Dataset excerpts:
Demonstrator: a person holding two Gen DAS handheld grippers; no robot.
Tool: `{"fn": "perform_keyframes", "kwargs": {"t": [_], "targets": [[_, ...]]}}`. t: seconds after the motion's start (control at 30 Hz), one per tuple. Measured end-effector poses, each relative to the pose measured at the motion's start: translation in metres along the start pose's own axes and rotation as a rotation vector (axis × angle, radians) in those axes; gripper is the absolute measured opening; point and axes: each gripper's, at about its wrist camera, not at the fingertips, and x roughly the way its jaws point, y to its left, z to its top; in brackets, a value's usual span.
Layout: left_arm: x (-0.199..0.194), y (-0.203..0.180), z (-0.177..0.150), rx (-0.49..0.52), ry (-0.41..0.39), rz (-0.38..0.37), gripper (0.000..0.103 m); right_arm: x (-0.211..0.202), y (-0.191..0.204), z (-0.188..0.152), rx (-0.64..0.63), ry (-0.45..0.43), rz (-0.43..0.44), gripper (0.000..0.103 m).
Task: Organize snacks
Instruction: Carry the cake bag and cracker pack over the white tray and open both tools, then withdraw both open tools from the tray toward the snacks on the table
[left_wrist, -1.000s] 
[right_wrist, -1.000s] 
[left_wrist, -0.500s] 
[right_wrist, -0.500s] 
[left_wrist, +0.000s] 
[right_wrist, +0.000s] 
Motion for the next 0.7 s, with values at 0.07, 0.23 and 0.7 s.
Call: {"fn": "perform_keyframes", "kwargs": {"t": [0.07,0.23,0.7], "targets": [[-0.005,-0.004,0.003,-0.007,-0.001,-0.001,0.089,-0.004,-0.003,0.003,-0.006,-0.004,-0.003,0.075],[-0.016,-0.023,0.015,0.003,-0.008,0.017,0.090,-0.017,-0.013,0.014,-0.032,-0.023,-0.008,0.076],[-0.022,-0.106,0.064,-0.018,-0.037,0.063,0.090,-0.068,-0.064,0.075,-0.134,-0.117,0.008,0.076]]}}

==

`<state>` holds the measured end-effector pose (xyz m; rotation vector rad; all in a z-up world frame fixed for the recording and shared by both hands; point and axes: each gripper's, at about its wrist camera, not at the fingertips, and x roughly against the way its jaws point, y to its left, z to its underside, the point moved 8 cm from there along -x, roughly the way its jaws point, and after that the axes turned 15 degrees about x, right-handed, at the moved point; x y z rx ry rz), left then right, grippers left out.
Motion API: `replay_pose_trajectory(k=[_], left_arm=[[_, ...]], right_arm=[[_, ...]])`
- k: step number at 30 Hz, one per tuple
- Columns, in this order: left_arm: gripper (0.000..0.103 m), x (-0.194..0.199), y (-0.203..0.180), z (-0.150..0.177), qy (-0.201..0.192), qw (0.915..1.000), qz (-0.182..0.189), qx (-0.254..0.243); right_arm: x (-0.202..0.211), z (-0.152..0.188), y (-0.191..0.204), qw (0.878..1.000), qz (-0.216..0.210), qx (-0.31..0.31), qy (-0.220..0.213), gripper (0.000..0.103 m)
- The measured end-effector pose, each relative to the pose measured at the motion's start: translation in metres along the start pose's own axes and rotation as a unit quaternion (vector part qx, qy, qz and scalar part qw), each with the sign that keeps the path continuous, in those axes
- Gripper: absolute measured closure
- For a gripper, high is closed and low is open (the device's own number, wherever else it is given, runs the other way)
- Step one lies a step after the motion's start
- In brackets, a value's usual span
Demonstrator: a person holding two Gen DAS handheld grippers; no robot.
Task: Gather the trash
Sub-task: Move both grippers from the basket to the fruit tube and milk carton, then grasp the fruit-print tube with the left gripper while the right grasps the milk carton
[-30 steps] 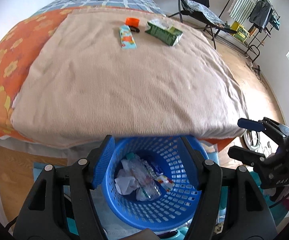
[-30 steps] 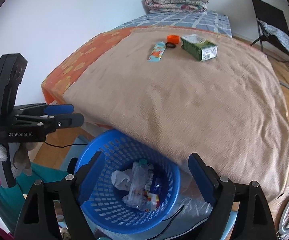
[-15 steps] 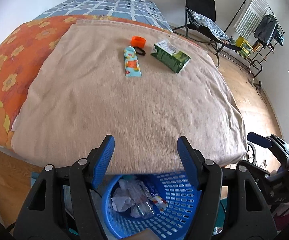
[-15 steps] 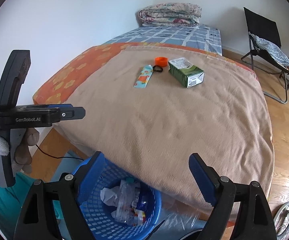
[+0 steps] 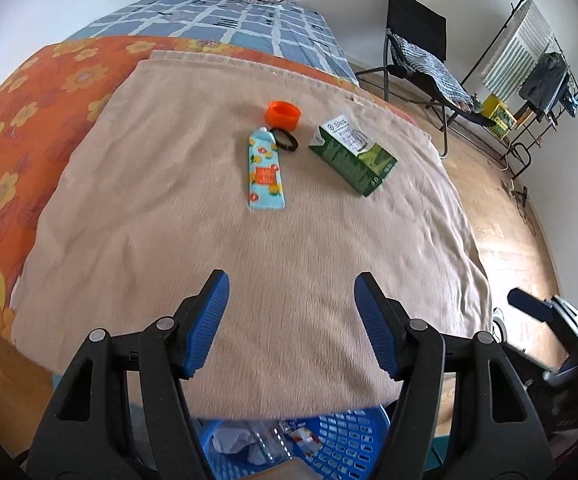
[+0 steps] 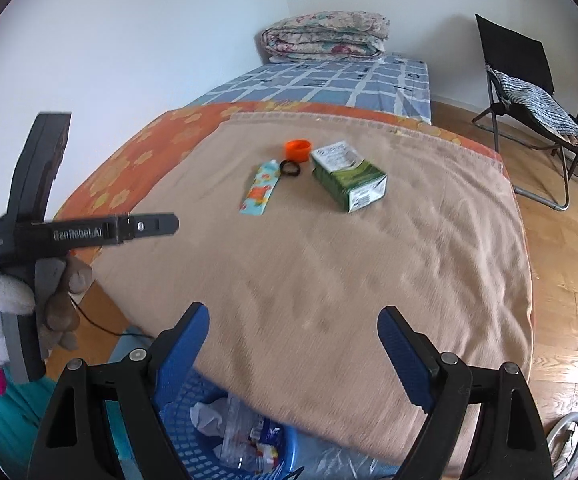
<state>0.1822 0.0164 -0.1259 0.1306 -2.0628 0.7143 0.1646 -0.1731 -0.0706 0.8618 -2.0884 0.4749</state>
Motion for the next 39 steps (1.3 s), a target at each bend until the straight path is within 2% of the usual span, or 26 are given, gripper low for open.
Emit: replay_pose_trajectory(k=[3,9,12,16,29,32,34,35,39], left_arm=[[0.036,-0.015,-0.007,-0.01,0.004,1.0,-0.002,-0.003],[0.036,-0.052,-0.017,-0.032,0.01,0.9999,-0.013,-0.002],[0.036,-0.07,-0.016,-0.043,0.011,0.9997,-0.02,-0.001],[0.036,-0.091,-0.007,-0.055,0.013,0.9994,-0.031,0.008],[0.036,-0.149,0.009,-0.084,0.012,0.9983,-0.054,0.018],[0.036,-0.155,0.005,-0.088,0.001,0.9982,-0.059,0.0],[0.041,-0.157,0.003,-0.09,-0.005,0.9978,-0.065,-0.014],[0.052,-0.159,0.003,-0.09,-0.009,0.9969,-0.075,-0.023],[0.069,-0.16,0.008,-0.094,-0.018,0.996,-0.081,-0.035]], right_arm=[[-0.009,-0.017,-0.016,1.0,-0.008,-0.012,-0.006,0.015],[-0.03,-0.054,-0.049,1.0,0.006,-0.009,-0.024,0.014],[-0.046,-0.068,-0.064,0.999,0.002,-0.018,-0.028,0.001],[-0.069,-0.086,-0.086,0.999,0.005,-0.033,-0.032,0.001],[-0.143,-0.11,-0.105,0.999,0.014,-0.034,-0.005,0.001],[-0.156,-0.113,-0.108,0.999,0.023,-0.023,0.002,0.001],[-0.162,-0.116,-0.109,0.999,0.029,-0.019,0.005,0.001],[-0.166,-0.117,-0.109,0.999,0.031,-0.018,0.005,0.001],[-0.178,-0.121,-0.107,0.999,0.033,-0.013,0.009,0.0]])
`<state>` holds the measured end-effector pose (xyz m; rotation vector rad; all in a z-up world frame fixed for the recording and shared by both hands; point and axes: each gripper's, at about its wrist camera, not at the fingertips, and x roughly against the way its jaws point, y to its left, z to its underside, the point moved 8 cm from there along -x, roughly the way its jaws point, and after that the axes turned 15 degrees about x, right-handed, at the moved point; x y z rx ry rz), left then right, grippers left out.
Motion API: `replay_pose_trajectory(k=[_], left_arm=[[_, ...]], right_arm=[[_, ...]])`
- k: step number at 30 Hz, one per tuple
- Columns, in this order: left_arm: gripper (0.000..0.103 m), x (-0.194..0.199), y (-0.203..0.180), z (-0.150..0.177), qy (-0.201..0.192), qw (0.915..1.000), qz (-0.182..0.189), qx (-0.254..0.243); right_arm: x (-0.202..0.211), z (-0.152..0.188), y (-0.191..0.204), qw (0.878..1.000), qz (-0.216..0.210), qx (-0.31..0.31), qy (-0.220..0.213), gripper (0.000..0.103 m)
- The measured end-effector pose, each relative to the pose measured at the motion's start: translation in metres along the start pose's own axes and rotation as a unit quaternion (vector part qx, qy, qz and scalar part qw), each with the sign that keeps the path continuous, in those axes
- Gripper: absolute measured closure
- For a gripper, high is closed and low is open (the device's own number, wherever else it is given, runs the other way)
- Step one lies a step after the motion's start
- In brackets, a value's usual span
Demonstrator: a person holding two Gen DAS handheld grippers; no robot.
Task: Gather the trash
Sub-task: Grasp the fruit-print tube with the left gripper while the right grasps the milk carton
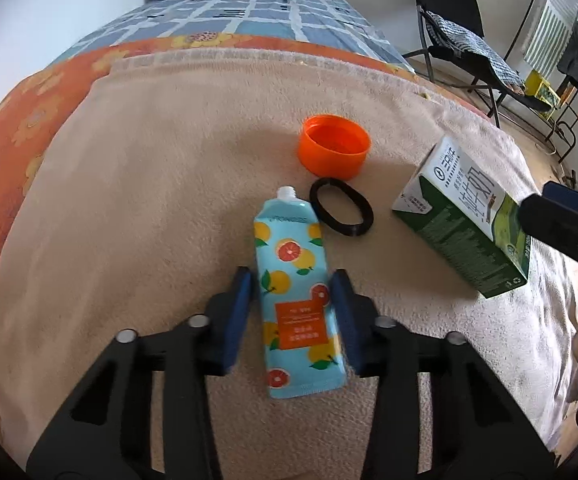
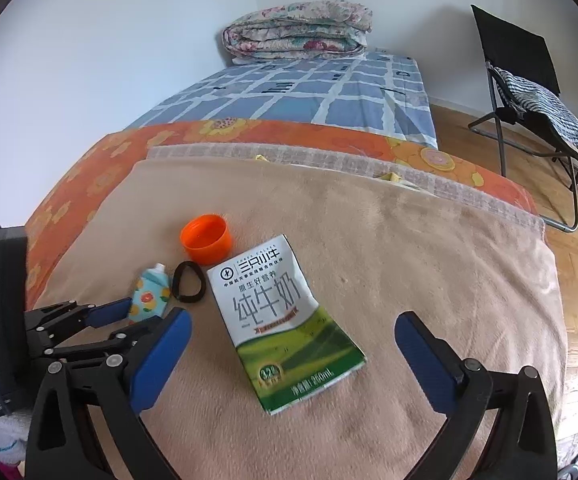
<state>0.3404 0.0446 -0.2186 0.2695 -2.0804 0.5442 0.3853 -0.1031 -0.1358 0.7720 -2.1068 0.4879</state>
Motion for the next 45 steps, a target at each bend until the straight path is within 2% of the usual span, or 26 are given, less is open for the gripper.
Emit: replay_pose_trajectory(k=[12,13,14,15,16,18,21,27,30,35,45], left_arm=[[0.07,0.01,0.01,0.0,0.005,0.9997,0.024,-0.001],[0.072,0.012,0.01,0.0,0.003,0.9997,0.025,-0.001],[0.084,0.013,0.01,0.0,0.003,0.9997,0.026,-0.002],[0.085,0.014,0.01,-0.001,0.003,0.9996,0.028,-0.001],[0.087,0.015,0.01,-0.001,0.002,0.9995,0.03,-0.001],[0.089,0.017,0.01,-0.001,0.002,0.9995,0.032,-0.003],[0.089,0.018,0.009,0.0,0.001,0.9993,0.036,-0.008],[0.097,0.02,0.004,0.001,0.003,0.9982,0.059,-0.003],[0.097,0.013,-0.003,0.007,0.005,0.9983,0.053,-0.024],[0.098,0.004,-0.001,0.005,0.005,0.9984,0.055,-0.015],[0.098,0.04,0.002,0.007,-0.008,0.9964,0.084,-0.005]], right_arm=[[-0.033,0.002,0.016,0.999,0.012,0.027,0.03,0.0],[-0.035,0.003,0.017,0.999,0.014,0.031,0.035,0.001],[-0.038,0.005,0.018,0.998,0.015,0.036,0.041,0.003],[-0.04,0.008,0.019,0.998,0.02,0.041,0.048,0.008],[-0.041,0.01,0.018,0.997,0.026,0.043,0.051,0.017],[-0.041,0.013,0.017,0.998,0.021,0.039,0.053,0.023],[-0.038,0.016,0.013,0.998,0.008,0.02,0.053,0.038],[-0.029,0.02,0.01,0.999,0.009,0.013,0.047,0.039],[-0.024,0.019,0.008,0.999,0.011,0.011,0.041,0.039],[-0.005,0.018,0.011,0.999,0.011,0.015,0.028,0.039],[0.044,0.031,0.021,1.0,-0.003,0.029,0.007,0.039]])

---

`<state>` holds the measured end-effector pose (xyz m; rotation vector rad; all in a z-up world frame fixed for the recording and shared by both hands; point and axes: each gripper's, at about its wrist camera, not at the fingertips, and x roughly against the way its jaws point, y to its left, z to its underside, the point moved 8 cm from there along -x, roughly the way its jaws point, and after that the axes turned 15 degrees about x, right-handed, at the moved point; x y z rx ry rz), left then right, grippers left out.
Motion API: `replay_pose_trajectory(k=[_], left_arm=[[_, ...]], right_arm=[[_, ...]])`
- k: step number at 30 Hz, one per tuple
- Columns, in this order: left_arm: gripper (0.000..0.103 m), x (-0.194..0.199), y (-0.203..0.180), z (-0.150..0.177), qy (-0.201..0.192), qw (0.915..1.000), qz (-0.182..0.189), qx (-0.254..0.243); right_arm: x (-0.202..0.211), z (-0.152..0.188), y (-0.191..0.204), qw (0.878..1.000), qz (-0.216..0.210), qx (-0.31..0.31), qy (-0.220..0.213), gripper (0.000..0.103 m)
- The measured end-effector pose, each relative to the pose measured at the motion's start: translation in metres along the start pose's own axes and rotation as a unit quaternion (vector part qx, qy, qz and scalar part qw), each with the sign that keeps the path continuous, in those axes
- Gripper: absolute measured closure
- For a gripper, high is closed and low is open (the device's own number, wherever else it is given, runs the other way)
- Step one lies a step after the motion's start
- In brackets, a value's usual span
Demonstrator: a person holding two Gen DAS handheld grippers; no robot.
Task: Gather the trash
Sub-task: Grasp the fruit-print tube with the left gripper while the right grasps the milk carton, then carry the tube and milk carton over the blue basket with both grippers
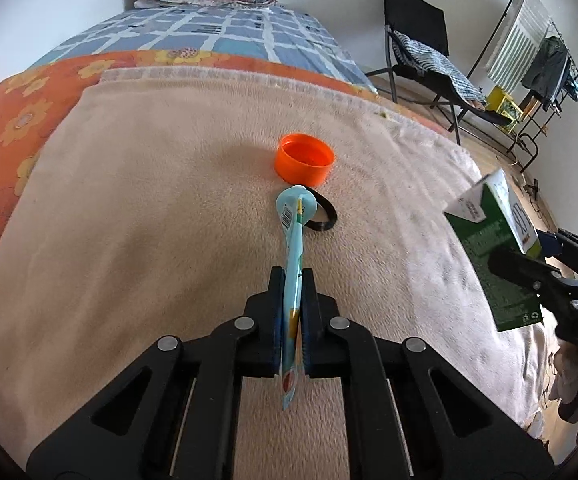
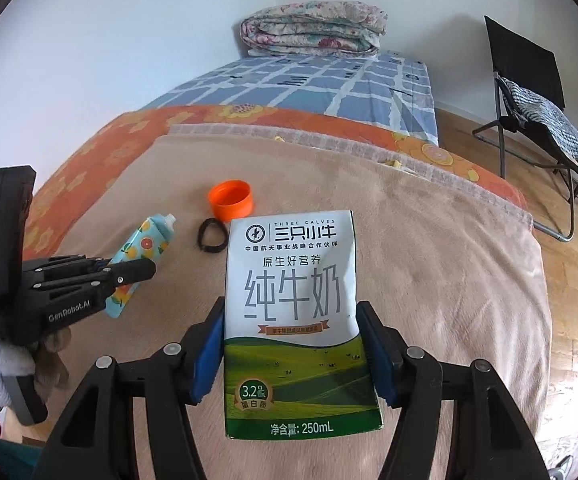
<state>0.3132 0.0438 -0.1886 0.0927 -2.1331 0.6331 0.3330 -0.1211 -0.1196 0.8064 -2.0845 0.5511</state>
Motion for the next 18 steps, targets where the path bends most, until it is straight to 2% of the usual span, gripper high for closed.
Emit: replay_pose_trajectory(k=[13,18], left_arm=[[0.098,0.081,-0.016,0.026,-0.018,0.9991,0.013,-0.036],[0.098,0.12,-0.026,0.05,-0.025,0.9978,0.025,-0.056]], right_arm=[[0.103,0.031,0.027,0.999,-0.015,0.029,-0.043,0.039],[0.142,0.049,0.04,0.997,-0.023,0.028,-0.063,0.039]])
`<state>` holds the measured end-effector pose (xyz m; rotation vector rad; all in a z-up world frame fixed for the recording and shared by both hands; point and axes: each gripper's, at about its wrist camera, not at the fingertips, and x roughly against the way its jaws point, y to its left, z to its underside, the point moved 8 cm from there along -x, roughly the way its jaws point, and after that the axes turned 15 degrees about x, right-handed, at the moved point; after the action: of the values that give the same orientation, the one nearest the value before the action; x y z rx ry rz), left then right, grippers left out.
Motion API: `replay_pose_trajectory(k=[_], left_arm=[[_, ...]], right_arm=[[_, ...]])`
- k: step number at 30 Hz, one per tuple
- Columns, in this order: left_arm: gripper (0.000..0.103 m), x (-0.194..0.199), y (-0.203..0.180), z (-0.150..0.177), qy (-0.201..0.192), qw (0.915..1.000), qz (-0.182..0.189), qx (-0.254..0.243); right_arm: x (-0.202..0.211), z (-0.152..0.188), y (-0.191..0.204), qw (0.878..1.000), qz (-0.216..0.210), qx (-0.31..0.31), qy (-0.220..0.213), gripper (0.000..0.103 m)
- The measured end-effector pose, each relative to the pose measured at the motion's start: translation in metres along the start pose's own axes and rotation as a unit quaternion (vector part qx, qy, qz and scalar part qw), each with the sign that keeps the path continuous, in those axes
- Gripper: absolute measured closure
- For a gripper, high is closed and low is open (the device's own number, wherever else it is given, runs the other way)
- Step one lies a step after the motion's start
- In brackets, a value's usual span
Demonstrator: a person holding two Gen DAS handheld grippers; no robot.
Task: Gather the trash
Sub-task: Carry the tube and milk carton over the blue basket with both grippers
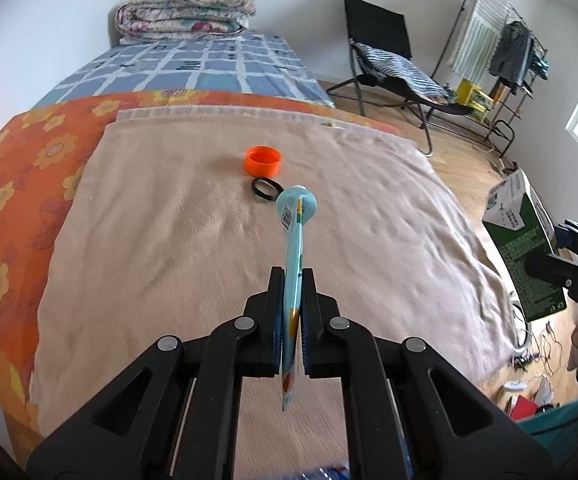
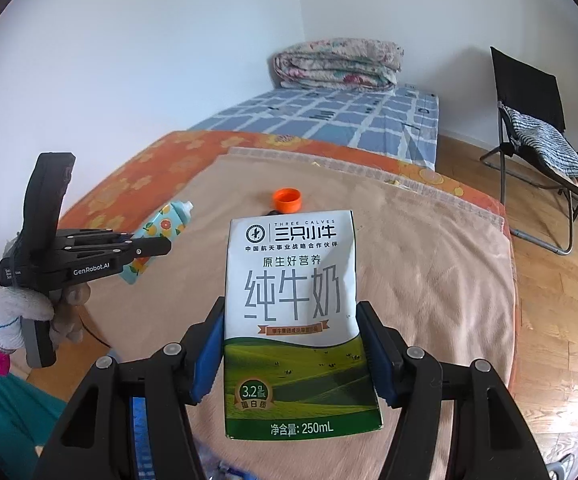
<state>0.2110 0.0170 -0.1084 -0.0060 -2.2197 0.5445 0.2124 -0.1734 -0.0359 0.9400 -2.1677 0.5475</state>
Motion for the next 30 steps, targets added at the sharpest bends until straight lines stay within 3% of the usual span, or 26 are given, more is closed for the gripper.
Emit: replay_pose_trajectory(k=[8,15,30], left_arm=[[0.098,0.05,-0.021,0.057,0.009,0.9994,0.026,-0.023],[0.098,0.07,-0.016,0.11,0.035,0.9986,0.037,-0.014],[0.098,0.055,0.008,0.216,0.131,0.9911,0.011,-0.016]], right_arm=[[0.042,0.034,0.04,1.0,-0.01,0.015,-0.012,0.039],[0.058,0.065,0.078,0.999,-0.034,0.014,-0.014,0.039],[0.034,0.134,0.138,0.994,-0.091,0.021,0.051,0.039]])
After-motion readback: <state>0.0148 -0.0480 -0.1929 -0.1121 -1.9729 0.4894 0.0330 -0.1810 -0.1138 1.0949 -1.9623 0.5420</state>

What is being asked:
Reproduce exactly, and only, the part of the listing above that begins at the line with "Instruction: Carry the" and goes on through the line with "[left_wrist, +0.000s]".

Solution to this task:
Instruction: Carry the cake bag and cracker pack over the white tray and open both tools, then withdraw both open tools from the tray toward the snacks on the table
[left_wrist, -1.000s] 
[right_wrist, -1.000s] 
[left_wrist, -0.500s] 
[right_wrist, -0.500s] 
[left_wrist, +0.000s] 

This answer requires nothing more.